*Data shown*
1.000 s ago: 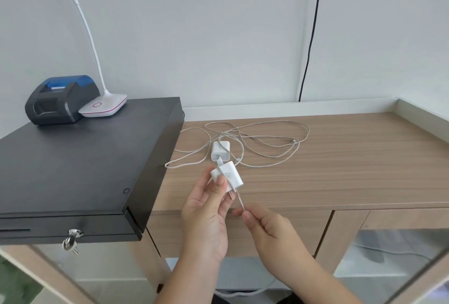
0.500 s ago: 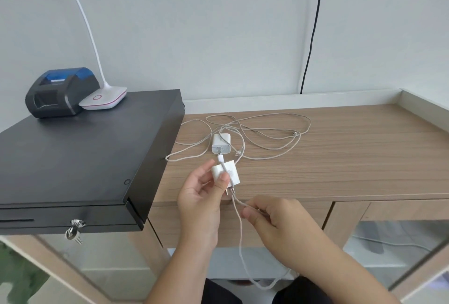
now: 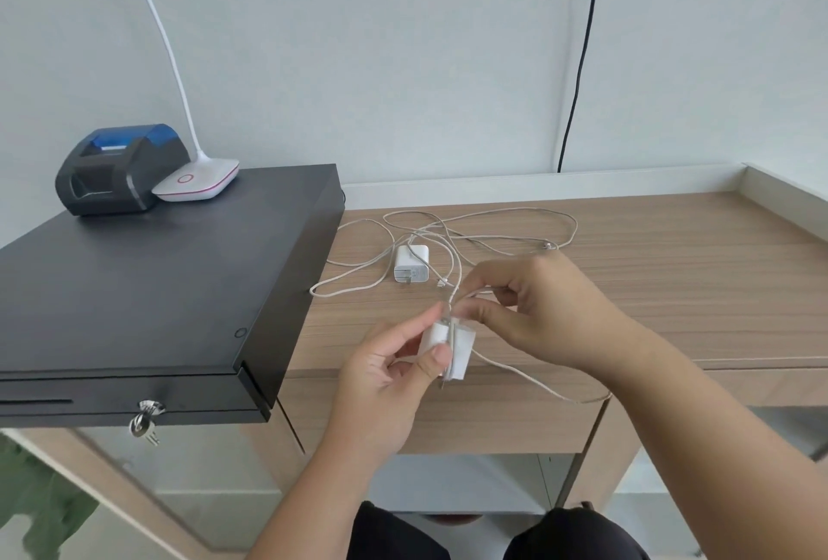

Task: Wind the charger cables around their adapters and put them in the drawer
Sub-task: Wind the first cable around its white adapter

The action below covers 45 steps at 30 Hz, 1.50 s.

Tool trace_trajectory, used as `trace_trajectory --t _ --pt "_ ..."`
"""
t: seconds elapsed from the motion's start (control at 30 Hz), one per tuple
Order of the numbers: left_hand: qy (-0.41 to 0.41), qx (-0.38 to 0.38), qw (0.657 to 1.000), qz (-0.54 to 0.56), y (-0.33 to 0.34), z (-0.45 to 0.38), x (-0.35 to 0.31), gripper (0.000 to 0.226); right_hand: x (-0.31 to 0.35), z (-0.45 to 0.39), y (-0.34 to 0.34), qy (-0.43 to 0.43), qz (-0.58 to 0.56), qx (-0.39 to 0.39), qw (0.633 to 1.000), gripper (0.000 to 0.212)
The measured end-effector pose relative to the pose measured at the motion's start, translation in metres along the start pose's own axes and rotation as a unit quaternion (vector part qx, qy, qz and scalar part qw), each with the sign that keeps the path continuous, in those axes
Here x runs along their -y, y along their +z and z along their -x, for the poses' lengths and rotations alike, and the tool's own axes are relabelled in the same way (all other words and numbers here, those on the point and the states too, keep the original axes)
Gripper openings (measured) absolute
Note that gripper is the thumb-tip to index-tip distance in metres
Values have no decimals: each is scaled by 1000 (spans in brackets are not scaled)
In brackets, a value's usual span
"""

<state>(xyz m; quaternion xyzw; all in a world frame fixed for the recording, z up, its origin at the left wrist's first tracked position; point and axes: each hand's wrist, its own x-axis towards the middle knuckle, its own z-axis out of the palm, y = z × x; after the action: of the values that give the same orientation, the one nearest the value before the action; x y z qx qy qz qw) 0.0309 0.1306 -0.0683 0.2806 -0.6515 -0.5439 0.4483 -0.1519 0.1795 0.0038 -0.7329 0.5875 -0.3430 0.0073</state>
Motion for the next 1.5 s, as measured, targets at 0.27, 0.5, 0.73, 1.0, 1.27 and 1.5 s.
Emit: trace_trajectory --t 0.27,0.5,0.73,1.0,1.27,1.5 --pt "-15 97 995 0 -19 2 -13 40 -18 -10 5 39 -200 99 974 21" --pt "-38 122 986 107 -15 4 -15 63 -25 10 25 109 -422 111 893 10" --pt "-48 78 977 193 -3 1 -12 66 -11 32 59 120 -384 -18 915 22" --pt "-57 -41 966 248 11 -7 -16 57 7 57 81 67 -86 -94 990 19" --pt "-56 -86 961 257 20 -7 -6 46 12 63 76 108 37 -62 991 30" --pt "-57 -112 960 249 20 -10 1 47 20 61 68 124 91 -20 988 23"
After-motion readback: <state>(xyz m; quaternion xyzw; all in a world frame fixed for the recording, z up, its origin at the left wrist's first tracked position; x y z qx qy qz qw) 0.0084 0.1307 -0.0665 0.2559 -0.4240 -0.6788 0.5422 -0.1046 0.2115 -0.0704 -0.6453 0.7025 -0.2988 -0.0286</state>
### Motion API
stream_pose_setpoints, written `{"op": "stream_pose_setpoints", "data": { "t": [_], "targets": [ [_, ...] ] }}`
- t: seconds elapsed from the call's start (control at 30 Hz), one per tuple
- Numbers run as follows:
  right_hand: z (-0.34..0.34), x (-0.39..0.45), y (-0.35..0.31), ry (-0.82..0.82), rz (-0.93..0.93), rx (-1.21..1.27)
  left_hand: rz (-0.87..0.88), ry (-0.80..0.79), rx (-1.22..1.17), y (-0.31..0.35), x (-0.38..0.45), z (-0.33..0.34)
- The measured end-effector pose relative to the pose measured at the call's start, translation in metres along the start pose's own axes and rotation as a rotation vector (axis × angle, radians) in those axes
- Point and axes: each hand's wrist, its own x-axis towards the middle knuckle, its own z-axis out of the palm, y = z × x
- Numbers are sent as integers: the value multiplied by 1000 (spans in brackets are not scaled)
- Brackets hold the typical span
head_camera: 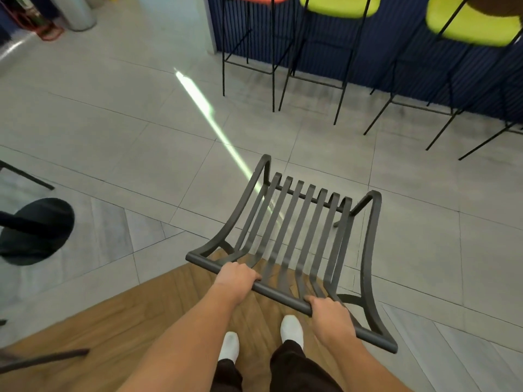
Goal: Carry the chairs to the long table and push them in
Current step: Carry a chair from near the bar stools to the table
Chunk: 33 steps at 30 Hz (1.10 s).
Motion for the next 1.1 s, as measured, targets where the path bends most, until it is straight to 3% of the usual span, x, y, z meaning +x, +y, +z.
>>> {"op": "stream_pose_setpoints", "data": {
  "t": [0.53, 1.1],
  "targets": [
    [-27, 43, -20, -59, -384, -260, -355, 12, -315, -2, -56, 46],
    [-21, 60, -133, -146, -785, -577, -788, 42, -681, -5, -147, 131]
  ]
}}
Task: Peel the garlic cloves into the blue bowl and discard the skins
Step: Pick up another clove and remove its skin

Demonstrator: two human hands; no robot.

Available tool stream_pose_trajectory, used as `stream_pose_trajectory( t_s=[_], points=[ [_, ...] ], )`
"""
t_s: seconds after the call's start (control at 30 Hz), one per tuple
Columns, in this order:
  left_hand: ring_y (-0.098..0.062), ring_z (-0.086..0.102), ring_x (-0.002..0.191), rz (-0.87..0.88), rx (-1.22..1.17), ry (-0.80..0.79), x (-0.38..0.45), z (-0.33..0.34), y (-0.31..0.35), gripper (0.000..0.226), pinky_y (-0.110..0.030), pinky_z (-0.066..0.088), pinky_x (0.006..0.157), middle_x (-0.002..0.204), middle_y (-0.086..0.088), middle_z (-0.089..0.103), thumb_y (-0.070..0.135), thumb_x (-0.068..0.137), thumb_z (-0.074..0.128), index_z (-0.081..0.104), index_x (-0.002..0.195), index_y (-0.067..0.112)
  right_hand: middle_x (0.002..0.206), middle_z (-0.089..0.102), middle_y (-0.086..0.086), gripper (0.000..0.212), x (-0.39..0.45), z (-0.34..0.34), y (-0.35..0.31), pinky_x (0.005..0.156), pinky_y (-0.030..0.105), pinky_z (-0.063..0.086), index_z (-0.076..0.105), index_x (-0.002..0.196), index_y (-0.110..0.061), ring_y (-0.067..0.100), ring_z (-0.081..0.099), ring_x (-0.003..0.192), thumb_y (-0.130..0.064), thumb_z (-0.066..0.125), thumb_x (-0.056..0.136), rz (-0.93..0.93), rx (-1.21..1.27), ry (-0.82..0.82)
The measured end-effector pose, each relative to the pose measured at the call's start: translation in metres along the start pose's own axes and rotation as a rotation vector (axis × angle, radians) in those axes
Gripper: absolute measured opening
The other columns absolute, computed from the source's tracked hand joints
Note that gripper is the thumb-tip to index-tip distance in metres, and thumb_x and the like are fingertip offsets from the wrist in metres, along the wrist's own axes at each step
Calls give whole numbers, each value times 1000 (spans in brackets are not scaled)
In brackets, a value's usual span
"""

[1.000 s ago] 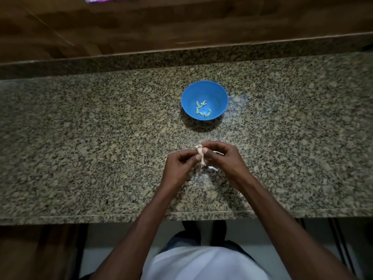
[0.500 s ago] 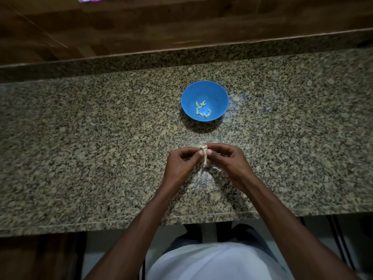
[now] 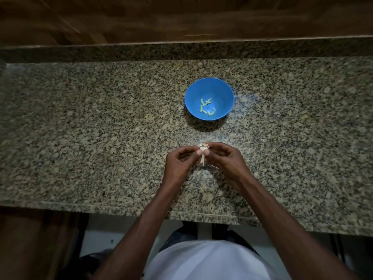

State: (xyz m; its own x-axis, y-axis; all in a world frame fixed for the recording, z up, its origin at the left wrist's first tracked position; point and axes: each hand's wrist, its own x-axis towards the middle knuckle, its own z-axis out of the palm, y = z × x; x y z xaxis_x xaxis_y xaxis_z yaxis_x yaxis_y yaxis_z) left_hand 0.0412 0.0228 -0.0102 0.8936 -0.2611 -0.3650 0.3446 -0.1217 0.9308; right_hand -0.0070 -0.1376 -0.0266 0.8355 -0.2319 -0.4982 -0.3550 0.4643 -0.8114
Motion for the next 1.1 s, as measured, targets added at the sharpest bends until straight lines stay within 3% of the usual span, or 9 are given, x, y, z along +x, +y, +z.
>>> stream_pose_trajectory(
  t_s=[0.17,0.43,0.6,0.77,0.97,1.1],
  points=[
    [-24,77,91,14,55,36,-1,0,0,17,-35,63,81,98,-9,79,14,92,78,78,106,5,106,78,20,35,1,-1,0,89,48,62,75,113,-6,39,75,103,-9,87,80,17,-14,8],
    [-29,77,87,-14,77,38,0,-3,-3,15,-35,64,79,93,-13,79,10,94,75,75,107,2,103,79,19,36,0,3,1,86,47,64,72,116,-2,39,76,98,-10,86,83,35,-59,7],
    [-17,73,77,-33,141,31,3,-1,-9,13,-30,62,73,92,-15,77,10,97,71,74,107,2,99,79,18,37,-5,5,1,74,35,64,70,113,4,34,78,91,-6,86,82,53,-43,52],
    [-16,71,76,-60,225,-43,5,-3,-12,11,-38,61,77,86,-11,75,11,100,66,73,106,4,96,79,19,33,-6,4,7,75,37,65,71,108,3,33,78,88,-4,87,80,46,-101,83],
    [-13,72,76,-70,155,-23,1,-7,-10,19,-26,61,72,92,-17,76,15,100,68,71,111,1,104,78,22,28,-11,4,5,74,27,62,71,115,6,25,78,86,3,77,88,95,46,47],
    [-21,72,82,-70,98,-28,-1,-9,-10,16,-36,62,78,98,-21,75,13,98,70,71,111,4,108,77,22,29,-12,4,5,77,27,63,70,118,6,25,78,89,5,74,89,136,110,31]
  ],
)
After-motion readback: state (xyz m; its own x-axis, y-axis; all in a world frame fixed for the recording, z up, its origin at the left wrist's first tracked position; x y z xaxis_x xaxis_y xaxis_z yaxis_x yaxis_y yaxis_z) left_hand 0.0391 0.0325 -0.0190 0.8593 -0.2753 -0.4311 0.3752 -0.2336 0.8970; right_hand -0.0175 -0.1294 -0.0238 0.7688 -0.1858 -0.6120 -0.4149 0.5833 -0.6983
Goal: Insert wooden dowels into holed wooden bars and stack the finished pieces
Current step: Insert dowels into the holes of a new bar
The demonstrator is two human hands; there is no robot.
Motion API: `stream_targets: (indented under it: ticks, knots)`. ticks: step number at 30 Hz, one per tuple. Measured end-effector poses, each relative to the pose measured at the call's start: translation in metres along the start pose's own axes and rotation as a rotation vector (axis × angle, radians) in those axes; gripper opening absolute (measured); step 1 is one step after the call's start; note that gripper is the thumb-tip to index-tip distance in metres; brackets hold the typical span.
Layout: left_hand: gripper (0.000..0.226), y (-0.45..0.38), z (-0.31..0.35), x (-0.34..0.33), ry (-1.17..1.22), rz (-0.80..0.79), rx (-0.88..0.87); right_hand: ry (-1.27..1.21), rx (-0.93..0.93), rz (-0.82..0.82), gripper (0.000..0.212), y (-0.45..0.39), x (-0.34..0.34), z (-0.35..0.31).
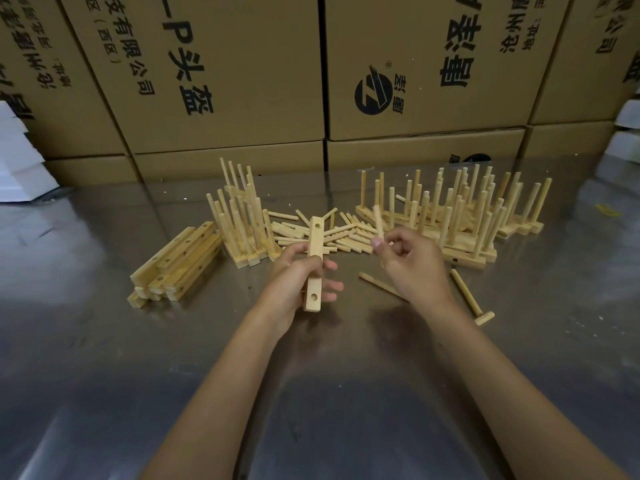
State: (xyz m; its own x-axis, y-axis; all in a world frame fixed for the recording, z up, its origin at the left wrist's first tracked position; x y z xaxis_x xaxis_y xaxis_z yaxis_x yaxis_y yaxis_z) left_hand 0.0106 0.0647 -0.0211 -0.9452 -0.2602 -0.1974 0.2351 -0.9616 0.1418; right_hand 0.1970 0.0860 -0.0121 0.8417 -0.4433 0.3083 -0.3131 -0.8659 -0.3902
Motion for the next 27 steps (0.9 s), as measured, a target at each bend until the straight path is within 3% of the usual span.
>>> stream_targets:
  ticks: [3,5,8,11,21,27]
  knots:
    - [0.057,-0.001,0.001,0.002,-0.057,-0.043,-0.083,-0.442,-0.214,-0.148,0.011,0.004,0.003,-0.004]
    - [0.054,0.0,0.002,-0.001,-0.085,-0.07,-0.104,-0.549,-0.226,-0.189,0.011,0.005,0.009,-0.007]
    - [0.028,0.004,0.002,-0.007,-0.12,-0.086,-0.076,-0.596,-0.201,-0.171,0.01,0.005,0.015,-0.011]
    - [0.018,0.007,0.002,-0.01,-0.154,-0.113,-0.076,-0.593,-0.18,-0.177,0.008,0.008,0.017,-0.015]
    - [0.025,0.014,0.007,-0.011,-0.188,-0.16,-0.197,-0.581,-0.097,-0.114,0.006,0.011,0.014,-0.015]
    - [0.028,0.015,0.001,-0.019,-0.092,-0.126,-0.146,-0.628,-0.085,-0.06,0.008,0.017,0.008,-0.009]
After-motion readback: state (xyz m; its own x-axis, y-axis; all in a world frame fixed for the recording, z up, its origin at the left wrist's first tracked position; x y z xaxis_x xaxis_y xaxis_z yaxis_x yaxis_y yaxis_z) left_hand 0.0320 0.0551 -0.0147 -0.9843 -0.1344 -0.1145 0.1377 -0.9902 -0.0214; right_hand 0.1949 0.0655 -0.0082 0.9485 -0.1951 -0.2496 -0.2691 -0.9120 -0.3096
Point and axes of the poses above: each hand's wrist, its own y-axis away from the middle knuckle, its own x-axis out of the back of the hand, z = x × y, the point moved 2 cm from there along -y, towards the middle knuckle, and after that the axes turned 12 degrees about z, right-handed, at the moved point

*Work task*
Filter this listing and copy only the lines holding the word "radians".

*Result of this exercise*
- The measured end-effector pose relative to the pose measured at the call's start, translation in metres along the start pose's own axes and rotation as a rotation vector (axis × angle, radians) in those axes
The measured end-effector pose, each relative to the pose measured at the call's start: translation in metres along the start pose's own axes and rotation as a rotation vector (axis × angle, radians) in those axes
Motion API: `stream_targets: (indented under it: ticks, knots)`. ticks: step number at 30 Hz, one per tuple. Measured end-effector poses, each relative to the pose measured at the call's start: translation in metres along the start pose's own axes and rotation as a rotation vector (axis × angle, radians) in those axes; gripper opening absolute (measured); step 1 is one step after the call's start; note that gripper is the thumb-tip to index-tip distance in metres; brackets hold the typical span.

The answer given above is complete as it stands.